■ Exercise details ■
Set down the final stretch of the data, from the line that holds "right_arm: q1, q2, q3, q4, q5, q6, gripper" through the last line, both included, with pictures left out.

Top of The input

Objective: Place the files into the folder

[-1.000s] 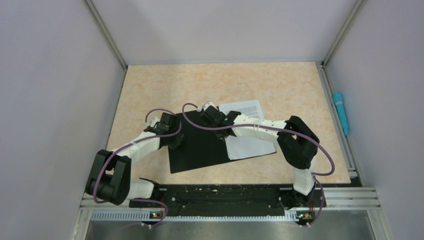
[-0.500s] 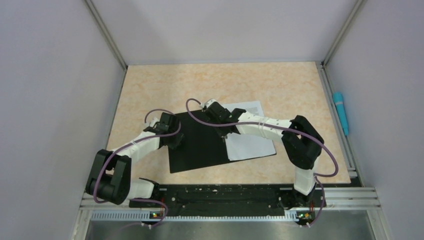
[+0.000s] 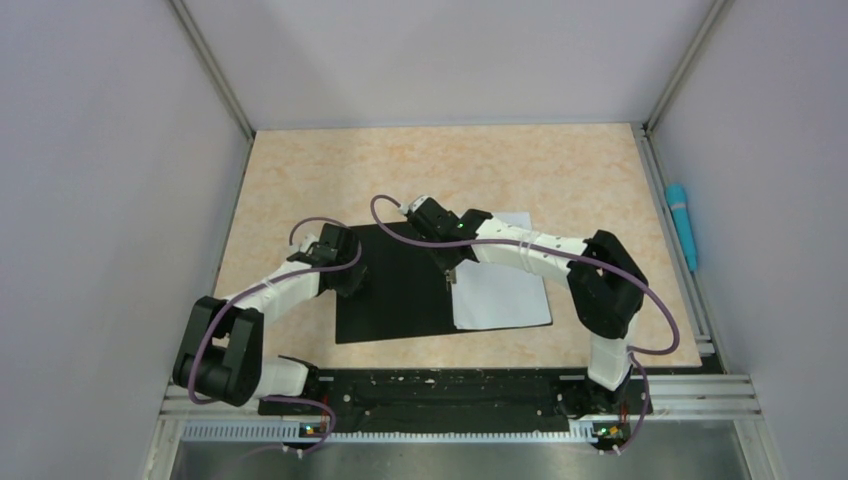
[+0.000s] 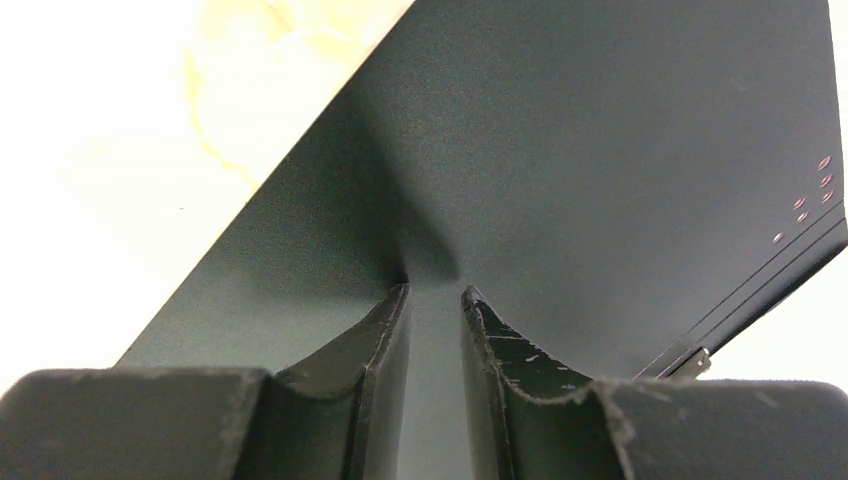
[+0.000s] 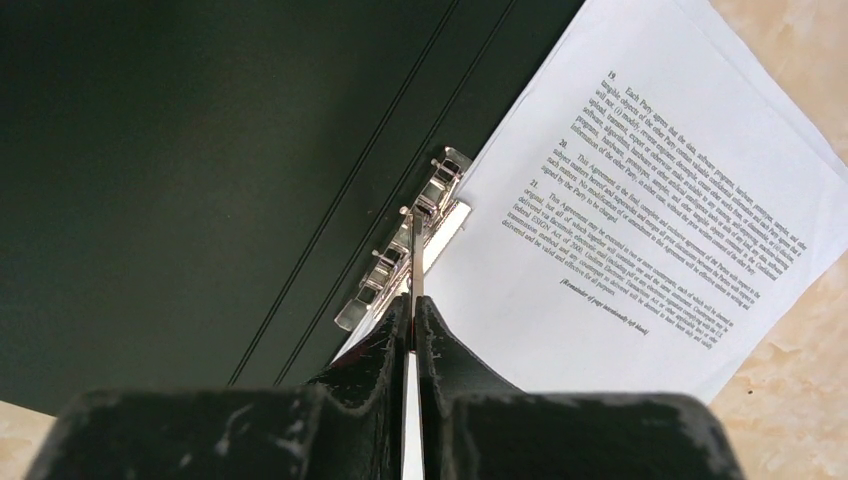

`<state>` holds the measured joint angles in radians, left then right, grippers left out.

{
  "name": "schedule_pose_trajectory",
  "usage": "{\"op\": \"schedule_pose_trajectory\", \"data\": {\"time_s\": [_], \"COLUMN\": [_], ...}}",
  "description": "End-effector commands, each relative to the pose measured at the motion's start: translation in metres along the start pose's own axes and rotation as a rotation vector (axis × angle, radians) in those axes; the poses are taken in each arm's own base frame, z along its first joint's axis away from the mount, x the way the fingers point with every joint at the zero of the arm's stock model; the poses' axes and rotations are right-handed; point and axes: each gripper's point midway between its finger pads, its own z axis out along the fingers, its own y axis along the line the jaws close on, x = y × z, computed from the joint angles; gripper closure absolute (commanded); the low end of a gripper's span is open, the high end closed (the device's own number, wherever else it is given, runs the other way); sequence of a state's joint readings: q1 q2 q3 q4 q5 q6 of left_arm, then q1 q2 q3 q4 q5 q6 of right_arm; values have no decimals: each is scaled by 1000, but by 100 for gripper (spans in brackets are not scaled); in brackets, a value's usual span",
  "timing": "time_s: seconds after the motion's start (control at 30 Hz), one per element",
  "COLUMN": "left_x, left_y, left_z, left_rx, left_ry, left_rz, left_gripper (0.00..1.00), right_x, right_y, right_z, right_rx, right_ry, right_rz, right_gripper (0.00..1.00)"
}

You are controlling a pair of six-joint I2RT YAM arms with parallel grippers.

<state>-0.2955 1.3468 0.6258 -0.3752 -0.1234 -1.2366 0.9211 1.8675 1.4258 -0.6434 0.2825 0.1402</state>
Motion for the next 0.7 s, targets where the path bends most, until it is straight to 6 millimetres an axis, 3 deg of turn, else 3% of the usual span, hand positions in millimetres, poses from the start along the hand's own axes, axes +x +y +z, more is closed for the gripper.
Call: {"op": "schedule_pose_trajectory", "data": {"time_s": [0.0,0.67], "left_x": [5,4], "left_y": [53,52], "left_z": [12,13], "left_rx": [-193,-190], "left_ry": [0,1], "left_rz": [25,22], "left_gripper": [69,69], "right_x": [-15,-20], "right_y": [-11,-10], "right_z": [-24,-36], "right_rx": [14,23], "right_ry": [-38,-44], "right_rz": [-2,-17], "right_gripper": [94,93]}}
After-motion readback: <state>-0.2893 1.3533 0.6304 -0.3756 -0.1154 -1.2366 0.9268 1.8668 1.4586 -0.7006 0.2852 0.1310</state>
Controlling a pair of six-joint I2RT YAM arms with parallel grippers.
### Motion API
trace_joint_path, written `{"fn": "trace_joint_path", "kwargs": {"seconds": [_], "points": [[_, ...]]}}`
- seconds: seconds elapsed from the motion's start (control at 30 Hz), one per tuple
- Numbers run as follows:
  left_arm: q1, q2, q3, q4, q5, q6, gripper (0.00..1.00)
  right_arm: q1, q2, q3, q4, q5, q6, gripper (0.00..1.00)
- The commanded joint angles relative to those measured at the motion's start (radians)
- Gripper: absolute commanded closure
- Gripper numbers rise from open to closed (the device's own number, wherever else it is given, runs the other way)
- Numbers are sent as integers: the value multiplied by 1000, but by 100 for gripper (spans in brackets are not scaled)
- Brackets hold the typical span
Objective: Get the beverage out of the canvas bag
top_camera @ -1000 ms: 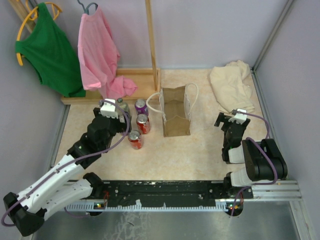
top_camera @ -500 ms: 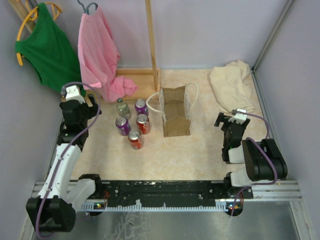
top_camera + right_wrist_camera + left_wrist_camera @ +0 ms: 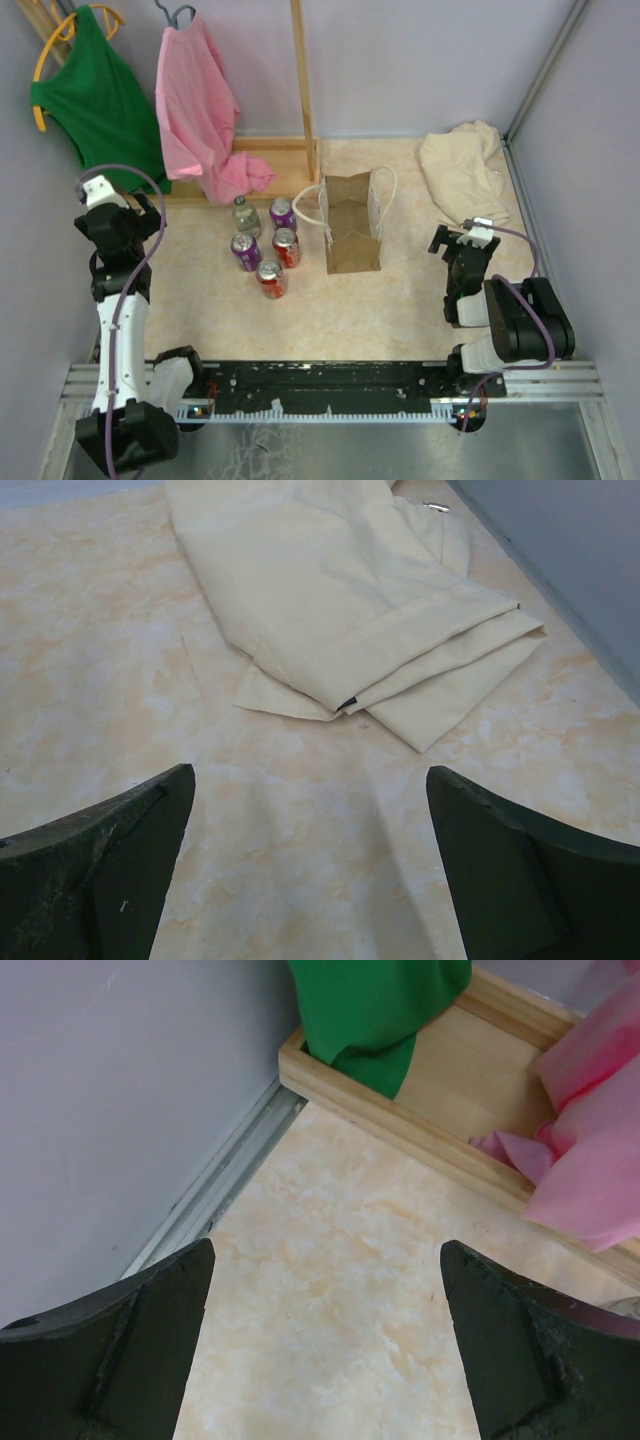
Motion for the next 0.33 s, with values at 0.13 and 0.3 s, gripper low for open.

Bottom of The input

■ Answer box ■
  right_arm: q1, q2, q3, q4, q5, q6, gripper (0.00..1.00)
- The commanded joint angles relative to those measured at the motion's start (radians)
- Gripper: absolute commanded closure
- Gripper numbers rise from open to closed (the device's own number, wherever else it is given, runs the other way)
- Numbers are sent as integers: the value multiplied by 1000, but by 100 for gripper (spans in brackets are not scaled)
- Brackets hold the typical span
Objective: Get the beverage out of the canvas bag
top_camera @ -1000 ms: 
top_camera @ -500 ms: 
top_camera + right_wrist_camera + left_wrist_camera @ +0 ms: 
Motion for the next 0.33 s, with values at 0.13 and 0.3 s, gripper low for open.

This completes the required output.